## What you are asked to do
Please repeat the listing exactly, with every line intact.

## Data section
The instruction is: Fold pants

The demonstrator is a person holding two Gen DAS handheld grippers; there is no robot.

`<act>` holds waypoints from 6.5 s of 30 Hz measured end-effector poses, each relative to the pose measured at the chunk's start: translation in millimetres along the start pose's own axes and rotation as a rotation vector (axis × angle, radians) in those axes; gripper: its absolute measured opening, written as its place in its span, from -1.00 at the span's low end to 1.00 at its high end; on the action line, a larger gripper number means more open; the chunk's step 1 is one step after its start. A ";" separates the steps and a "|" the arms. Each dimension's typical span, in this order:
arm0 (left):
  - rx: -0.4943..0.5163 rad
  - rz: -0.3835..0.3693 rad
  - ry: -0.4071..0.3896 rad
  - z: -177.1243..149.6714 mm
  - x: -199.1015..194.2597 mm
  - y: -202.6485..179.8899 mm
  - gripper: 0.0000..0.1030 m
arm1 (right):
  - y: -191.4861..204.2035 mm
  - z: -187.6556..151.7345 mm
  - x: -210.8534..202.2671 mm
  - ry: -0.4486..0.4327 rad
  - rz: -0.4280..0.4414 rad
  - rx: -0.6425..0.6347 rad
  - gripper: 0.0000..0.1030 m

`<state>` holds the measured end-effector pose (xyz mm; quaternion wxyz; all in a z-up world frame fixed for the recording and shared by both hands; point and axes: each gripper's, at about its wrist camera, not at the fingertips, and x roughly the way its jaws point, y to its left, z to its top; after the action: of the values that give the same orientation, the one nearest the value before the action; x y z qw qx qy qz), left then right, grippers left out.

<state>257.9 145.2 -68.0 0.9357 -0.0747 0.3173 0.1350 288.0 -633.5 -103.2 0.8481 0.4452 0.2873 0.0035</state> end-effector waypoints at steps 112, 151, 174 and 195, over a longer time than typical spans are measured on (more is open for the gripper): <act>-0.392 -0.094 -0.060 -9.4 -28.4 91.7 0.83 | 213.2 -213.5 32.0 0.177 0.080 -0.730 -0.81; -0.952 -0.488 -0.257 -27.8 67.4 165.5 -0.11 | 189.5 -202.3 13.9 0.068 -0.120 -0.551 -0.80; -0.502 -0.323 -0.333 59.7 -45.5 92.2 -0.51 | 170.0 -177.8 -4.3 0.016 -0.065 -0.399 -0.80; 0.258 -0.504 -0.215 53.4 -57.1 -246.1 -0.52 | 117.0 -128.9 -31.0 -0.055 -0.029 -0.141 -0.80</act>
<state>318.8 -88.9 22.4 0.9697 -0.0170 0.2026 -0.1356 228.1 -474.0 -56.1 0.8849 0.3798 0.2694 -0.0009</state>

## Task response
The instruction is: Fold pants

The demonstrator is a person holding two Gen DAS handheld grippers; there is no robot.

`<act>` holds waypoints from 6.5 s of 30 Hz measured end-effector poses, each relative to the pose measured at the chunk's start: translation in millimetres along the start pose's own axes and rotation as a rotation vector (axis × angle, radians) in those axes; gripper: its absolute measured opening, written as its place in its span, from -1.00 at the span's low end to 1.00 at its high end; on the action line, a larger gripper number means more open; the chunk's step 1 is one step after its start. A ";" separates the steps and a "|" the arms. Each dimension's typical span, in this order:
arm0 (left):
  - rx: -0.4943..0.5163 rad
  - rz: -0.3835..0.3693 rad
  - ry: -0.4071..0.3896 rad
  - z: -177.1243..149.6714 mm
  - x: -199.1015..194.2597 mm
  - y: -202.6485..179.8899 mm
  - gripper: 0.0000..0.1030 m
arm1 (right):
  - y: -191.4861..204.2035 mm
  - z: -187.6556..151.7345 mm
  - x: -210.8534..202.2671 mm
  - ry: -0.4486..0.4327 rad
  - rz: -0.4280..0.4414 rad
  - rx: -0.6425..0.6347 rad
  - gripper: 0.0000..0.1030 m

`<state>` holds the measured end-effector pose (xyz mm; quaternion wxyz; all in a z-up world frame fixed for the recording and shared by both hands; point and axes: each gripper's, at about its wrist camera, not at the fingertips, and x roughly the way its jaws point, y to its left, z to its top; after the action: of the values that give the same orientation, the one nearest the value before the action; x y z qw qx qy qz), left then right, grippers left out.

<state>257.9 145.2 -68.0 0.9357 -0.0747 0.3173 0.1350 288.0 -633.5 -103.2 0.8481 0.4452 0.2873 0.0035</state> end-effector waypoints at steps 112, 151, 174 and 195, over a longer time than typical spans are measured on (more is open for the gripper): <act>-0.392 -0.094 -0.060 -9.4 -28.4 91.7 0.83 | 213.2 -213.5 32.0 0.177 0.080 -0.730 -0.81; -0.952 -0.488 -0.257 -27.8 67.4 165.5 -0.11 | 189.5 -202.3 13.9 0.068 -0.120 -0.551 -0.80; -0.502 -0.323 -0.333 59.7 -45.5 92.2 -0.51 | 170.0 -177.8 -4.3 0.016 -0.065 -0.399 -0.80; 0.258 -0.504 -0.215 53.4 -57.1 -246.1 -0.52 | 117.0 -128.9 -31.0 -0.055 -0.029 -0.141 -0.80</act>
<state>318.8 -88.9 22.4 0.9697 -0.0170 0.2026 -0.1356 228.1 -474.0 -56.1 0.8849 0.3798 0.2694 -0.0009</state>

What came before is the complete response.